Inserting Unicode text with MySQLdb in Python 2.4-2.5?

K

Keith Hughitt

Hi all,

I ran into a problem recently when trying to add support for earlier
versions of Python (2.4 and 2.5) to some database related code which
uses MySQLdb, and was wondering if anyone has any suggestions.

With later versions of Python (2.6), inserting Unicode is very simple,
e.g.:

# -*- coding: utf-8 -*-
...
cursor.execute('''INSERT INTO `table` VALUES (0,
'Ångström'),...''')

When the same code is run on earlier versions, however, the results is
either garbled text (e.g. "Ã or "?" instead of "Å" in Python 2.5), or
an exception being thrown (Python 2.4):

UnicodeDecodeError: 'ascii' codec can't decode byte 0xc3 in
position 60: ordinal not in range(128)

So far I've tried a number of different things, including:

1. Using Unicode strings (e.g. u"\u212B")

2. Manually specifying the encoding using sys.setdefaultencoding
('utf-8')

3. Manually enabling Unicode support in MySQLdb
(use_unicode=False, charset = "utf8")

....but no combination of any of the above resulted in proper database
content.

To be certain that the issue was related to Python/MySQLdb and not
MySQL itself, I manually inserted the text and it worked just fine.
Furthermore, when working in a Python console, both print "Å" and
print u"\u212B" display the correct output.
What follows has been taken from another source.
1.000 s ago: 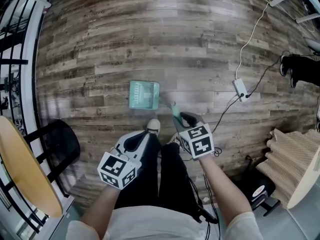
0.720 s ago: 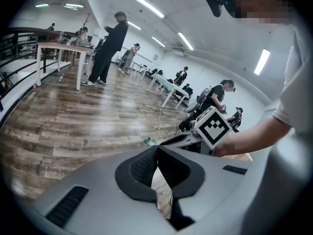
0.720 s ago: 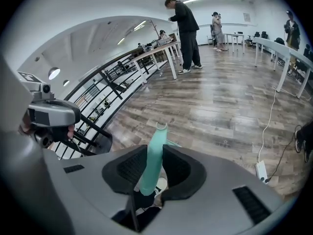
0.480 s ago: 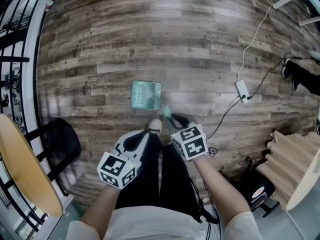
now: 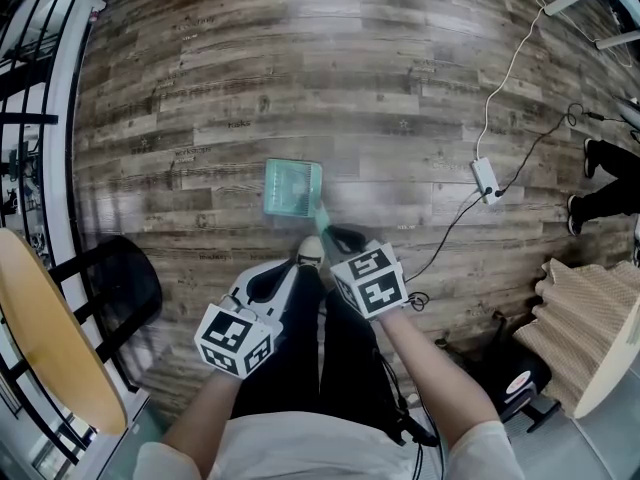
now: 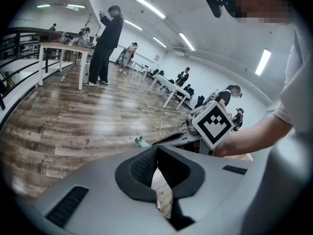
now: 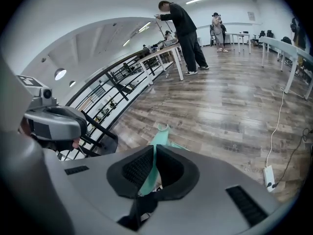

Any ideas? The versions of the MySQLdb adapter tested were 1.2.1
(Python 2.4), and 1.2.2-10 (Python 2.5).

Thanks!
Keith
 
D

Diez B. Roggisch

Keith said:
Hi all,

I ran into a problem recently when trying to add support for earlier
versions of Python (2.4 and 2.5) to some database related code which
uses MySQLdb, and was wondering if anyone has any suggestions.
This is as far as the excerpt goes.